Word for word, give again the lines of the material below, from the one holding "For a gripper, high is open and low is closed" to the last, with nothing added.

○ ○ ○ ○ ○ ○ ○

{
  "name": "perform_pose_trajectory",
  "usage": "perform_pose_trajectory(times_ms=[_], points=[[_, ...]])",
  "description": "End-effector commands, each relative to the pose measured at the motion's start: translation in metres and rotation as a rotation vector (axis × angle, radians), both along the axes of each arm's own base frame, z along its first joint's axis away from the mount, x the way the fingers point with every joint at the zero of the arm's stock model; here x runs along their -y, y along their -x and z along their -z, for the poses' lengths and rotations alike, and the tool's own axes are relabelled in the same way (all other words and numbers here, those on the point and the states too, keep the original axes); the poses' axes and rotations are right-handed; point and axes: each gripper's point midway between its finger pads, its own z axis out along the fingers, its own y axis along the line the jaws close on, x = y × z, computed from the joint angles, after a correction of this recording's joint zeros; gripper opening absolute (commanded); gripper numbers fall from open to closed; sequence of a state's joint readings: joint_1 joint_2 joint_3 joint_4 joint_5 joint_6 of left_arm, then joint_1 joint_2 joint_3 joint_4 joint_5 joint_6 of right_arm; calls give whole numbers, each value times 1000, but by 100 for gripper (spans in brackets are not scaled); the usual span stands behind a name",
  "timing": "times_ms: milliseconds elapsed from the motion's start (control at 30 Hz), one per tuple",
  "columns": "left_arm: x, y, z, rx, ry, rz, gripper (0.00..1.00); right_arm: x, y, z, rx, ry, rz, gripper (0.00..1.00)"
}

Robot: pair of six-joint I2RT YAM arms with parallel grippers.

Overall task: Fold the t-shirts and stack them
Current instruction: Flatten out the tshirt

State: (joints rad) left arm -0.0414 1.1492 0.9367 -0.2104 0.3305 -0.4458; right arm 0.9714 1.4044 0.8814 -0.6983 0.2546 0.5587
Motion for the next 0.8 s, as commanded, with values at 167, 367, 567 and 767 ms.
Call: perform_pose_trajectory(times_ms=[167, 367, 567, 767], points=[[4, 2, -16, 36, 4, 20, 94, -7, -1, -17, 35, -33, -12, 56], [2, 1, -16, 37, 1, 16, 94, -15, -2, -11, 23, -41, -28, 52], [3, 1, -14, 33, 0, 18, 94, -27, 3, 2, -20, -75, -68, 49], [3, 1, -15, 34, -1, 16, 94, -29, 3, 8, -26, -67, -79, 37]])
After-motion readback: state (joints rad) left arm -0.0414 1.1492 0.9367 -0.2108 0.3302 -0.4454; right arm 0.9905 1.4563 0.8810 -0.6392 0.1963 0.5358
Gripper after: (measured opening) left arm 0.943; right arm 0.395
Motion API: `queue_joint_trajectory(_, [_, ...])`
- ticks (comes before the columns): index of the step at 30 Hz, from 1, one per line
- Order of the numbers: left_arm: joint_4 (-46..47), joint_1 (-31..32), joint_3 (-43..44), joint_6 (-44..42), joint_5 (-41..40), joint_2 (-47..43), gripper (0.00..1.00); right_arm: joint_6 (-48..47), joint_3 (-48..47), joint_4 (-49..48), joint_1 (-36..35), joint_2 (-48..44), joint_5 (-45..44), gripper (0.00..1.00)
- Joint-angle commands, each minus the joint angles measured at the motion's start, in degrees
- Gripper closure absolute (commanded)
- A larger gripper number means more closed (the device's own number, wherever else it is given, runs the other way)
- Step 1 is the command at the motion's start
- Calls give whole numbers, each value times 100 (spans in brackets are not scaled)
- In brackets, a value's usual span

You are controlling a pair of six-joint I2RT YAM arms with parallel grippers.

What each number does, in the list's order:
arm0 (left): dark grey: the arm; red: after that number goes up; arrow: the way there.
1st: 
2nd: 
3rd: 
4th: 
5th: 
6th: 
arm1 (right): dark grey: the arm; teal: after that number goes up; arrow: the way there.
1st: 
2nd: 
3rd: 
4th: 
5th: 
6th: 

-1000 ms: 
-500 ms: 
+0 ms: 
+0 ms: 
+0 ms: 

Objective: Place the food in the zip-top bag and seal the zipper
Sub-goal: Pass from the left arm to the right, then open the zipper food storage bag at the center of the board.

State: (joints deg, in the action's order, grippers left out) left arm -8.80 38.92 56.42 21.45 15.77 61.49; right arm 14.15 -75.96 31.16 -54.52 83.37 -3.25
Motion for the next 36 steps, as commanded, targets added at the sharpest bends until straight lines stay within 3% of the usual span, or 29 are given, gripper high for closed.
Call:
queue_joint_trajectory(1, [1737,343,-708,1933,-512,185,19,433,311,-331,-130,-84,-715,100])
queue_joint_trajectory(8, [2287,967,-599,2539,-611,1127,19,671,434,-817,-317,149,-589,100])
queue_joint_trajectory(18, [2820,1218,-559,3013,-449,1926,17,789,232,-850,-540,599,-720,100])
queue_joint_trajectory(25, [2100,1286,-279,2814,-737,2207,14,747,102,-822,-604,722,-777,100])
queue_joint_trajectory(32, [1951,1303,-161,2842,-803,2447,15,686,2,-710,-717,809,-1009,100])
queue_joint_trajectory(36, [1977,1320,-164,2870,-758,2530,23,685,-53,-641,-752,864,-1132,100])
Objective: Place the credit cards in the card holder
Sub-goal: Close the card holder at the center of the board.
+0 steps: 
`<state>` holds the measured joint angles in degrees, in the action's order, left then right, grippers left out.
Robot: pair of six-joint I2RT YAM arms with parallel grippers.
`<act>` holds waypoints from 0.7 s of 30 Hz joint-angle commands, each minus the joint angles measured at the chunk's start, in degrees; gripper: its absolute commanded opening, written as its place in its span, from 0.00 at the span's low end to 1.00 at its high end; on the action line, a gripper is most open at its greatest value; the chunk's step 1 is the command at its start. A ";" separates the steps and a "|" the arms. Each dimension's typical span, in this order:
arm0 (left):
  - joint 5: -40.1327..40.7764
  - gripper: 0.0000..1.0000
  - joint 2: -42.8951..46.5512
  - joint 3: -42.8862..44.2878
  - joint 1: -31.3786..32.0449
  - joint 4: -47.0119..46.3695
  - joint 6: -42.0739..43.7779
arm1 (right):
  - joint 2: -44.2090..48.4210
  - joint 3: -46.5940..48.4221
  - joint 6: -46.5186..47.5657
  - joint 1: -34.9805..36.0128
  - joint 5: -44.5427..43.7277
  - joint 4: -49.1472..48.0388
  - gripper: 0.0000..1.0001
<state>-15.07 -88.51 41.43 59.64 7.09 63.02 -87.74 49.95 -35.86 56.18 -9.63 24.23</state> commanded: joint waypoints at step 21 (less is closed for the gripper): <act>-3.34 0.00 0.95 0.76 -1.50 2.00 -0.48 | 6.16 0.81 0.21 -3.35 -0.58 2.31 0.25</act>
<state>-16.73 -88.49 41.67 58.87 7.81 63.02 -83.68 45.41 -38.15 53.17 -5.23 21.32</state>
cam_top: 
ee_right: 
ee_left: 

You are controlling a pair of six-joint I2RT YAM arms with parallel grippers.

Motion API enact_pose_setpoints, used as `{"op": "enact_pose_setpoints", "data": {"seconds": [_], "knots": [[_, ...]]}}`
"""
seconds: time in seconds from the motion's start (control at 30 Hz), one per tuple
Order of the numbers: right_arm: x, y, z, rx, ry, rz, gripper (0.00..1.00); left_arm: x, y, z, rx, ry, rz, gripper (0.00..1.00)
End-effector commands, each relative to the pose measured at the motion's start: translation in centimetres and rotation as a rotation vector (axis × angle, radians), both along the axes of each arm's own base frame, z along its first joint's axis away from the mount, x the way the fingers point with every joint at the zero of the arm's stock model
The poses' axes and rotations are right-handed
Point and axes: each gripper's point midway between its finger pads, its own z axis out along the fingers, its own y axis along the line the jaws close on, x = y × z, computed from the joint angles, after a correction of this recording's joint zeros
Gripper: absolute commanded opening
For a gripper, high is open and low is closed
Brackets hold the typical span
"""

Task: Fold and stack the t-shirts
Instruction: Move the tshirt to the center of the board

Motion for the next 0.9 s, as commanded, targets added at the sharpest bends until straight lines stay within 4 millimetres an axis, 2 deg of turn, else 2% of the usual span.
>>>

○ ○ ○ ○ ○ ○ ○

**Answer to this exercise**
For a gripper, high is open and low is closed
Brackets hold the typical span
"""

Task: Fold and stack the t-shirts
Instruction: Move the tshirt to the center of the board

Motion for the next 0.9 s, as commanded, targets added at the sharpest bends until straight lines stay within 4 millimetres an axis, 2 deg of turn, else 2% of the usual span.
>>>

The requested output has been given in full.